* _ASSIGNED TASK_
Set down again exactly the lines of the listing below that fall between the line holding "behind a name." and the line holding "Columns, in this", inclusive.

:::

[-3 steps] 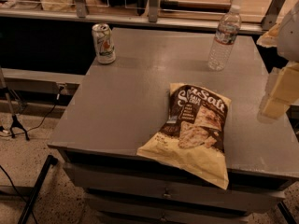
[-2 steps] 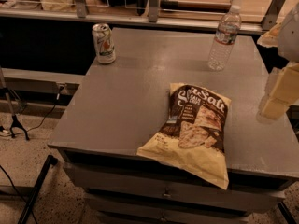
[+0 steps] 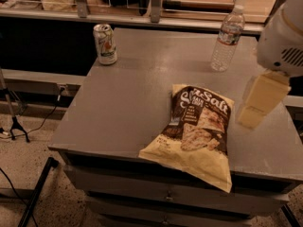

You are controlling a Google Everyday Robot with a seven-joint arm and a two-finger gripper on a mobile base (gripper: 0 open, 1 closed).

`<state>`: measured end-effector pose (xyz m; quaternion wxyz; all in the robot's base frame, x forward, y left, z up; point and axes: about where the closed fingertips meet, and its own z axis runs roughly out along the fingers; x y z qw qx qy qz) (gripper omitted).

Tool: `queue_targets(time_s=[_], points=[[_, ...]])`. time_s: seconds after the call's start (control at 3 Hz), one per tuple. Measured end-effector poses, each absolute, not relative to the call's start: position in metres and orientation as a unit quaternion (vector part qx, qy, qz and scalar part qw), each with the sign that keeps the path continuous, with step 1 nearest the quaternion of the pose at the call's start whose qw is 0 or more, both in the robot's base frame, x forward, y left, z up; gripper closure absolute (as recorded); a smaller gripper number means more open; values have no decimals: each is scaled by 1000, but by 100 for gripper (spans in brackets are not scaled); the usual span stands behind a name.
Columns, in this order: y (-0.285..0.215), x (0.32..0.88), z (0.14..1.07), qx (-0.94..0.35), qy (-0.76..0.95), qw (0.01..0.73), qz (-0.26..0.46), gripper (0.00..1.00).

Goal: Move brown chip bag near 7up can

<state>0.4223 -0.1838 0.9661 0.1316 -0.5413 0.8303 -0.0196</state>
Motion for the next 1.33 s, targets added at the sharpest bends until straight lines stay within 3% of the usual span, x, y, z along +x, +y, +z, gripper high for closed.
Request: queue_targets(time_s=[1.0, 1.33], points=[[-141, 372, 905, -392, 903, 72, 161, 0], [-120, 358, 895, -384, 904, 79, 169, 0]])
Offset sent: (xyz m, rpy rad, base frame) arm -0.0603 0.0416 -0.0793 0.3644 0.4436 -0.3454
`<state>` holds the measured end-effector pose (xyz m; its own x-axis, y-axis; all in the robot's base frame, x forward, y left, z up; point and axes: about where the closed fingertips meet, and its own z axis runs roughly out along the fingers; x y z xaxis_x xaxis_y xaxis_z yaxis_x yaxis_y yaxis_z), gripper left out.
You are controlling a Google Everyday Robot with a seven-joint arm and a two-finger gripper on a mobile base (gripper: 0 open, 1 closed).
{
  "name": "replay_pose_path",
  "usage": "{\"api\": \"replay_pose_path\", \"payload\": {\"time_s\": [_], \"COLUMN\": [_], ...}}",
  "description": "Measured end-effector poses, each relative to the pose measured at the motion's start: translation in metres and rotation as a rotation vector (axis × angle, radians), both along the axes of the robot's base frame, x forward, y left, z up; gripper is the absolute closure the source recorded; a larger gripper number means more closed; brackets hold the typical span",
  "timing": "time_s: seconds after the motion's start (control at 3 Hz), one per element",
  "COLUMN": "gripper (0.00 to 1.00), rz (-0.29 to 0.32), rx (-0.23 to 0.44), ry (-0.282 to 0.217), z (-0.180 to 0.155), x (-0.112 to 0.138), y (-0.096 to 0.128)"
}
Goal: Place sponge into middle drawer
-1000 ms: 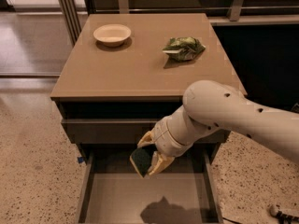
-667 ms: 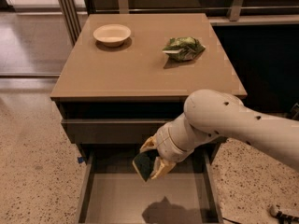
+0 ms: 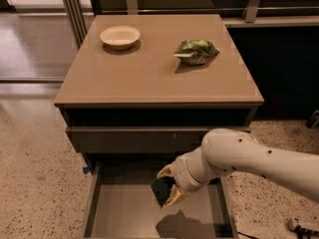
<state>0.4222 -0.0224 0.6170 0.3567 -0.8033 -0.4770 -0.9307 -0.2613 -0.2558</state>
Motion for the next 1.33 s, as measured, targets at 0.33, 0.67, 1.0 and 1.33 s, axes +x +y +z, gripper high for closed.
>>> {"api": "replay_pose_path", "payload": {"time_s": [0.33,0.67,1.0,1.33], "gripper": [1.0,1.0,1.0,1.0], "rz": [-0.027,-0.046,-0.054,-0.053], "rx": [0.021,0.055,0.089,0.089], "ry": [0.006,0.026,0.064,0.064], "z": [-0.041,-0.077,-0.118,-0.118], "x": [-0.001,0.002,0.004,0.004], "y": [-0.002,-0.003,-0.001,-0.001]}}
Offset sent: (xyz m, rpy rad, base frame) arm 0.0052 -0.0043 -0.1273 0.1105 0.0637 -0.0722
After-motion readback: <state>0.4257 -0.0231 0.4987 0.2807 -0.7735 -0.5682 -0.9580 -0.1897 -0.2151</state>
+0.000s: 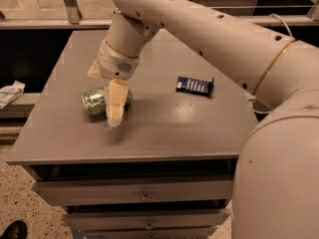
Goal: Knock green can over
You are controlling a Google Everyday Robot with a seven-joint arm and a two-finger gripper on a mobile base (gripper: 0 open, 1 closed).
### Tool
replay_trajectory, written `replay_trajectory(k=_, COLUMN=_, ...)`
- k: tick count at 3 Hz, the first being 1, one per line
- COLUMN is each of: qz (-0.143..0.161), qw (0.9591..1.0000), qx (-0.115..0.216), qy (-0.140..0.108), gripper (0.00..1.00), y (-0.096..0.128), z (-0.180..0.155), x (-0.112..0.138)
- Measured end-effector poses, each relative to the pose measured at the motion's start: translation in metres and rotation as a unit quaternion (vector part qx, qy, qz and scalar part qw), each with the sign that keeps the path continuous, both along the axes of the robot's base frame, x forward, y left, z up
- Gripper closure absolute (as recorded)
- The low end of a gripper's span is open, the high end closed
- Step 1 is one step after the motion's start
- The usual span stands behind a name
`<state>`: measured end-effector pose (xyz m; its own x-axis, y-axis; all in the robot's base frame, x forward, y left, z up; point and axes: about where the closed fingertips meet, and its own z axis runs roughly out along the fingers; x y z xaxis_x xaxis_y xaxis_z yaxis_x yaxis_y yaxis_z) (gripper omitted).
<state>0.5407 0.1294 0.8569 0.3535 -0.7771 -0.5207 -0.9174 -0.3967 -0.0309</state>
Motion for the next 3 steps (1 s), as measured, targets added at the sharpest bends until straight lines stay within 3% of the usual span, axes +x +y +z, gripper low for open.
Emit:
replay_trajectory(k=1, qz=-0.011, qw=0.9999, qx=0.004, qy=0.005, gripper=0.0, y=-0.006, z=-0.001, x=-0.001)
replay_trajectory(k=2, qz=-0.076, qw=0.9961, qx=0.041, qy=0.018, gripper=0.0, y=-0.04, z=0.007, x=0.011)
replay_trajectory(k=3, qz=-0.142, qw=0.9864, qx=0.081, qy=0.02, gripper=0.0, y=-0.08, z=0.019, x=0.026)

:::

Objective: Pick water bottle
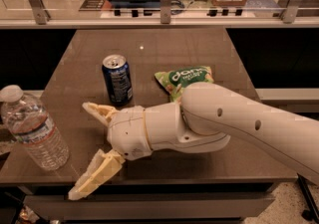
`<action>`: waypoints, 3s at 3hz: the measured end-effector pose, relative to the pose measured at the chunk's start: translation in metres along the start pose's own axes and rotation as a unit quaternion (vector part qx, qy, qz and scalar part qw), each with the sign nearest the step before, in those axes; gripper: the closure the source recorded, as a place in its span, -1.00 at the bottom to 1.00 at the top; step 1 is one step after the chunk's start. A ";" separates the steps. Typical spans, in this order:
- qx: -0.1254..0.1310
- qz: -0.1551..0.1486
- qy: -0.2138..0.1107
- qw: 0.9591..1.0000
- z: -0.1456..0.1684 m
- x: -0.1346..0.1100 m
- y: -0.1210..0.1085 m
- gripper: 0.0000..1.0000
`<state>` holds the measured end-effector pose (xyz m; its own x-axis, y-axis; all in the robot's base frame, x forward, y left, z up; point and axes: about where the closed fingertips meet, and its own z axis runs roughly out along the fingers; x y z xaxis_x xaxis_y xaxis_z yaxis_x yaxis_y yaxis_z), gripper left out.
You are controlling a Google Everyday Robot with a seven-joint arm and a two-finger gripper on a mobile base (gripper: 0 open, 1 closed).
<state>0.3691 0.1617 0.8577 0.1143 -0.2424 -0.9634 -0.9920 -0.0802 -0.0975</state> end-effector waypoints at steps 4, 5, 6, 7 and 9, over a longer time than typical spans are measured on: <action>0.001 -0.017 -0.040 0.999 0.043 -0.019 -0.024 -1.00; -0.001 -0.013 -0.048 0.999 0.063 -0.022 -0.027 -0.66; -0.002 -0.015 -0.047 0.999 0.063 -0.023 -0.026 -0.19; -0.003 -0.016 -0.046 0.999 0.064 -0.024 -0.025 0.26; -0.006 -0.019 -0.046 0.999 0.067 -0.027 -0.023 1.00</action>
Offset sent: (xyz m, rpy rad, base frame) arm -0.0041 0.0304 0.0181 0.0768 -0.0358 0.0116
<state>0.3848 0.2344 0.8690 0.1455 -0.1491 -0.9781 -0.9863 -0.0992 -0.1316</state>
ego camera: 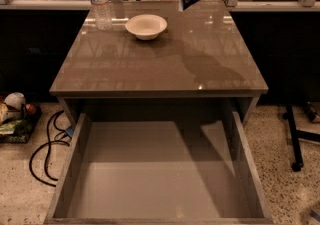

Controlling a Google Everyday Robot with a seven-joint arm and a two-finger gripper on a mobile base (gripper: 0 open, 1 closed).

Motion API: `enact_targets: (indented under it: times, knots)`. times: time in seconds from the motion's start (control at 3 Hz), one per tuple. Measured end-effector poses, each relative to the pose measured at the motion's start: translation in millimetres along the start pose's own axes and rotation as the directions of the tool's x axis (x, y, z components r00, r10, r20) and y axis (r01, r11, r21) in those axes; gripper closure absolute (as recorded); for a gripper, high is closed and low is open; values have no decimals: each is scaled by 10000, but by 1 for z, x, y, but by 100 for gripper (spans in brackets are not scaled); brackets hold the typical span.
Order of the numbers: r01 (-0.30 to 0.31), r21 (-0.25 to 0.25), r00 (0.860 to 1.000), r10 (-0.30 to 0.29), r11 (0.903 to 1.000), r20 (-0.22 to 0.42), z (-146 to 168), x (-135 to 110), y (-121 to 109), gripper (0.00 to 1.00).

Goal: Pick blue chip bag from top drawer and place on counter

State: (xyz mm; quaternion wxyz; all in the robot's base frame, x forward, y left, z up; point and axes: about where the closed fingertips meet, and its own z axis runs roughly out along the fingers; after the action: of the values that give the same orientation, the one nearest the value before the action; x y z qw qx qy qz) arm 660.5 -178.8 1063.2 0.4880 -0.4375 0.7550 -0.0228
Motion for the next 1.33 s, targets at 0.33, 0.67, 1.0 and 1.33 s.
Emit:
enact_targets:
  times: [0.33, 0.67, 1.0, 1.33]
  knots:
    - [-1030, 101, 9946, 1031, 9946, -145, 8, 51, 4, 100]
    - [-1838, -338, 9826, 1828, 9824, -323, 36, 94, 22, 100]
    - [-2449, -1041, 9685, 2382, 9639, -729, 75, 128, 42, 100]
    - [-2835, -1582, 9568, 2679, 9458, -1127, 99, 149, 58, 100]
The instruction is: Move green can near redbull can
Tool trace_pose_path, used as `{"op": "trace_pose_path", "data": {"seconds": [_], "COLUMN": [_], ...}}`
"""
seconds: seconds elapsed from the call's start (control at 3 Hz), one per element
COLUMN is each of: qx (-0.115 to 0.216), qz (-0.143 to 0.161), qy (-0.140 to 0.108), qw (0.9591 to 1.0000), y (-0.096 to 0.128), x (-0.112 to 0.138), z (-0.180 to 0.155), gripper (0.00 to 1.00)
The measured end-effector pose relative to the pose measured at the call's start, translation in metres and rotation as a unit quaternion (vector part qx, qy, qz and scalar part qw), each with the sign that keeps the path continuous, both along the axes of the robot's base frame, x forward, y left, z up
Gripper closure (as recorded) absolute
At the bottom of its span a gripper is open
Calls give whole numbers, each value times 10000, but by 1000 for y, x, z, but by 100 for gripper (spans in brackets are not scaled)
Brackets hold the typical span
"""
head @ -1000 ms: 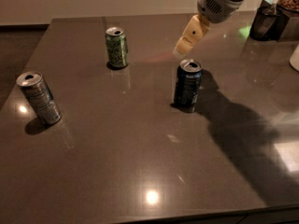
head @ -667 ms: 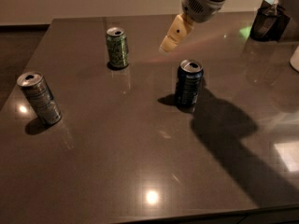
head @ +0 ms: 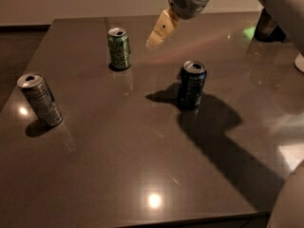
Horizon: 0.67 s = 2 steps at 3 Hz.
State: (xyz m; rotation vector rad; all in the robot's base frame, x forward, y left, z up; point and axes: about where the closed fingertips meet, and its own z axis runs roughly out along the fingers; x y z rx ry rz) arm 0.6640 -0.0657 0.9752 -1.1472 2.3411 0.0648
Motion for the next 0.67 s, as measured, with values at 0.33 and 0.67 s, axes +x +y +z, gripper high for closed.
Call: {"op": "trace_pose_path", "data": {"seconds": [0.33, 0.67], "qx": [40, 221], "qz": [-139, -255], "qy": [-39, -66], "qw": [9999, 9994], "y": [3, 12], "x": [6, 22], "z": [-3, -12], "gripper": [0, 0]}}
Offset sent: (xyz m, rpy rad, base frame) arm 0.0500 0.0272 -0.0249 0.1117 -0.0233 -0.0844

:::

* _EXERCISE RESPONSE_
Tool: `queue_targets(time_s=[_], points=[[_, ...]])`. time_s: seconds after the call's start (control at 3 Hz), one per tuple. Measured end-effector poses, each absolute, not relative to the call's start: position in metres and orientation as a unit quaternion (vector part qx, qy, qz and scalar part qw), each with the sign that keeps the path continuous, with step 1 nearest the quaternion of the pose at the call's start whose qw is 0 or more, both in the robot's base frame, x forward, y left, z up; gripper closure absolute (as recorded); a smaller gripper number means more open; values have no decimals: each is scaled by 1000, but by 100 for gripper (spans in brackets are not scaled); the usual span stands behind a name.
Columns, in this order: y (-0.285..0.215), x (0.32..0.88), z (0.14..1.07), qx (-0.94..0.35), qy (-0.76..0.95), qw (0.01..0.73), qz (-0.26..0.46), gripper (0.00..1.00).

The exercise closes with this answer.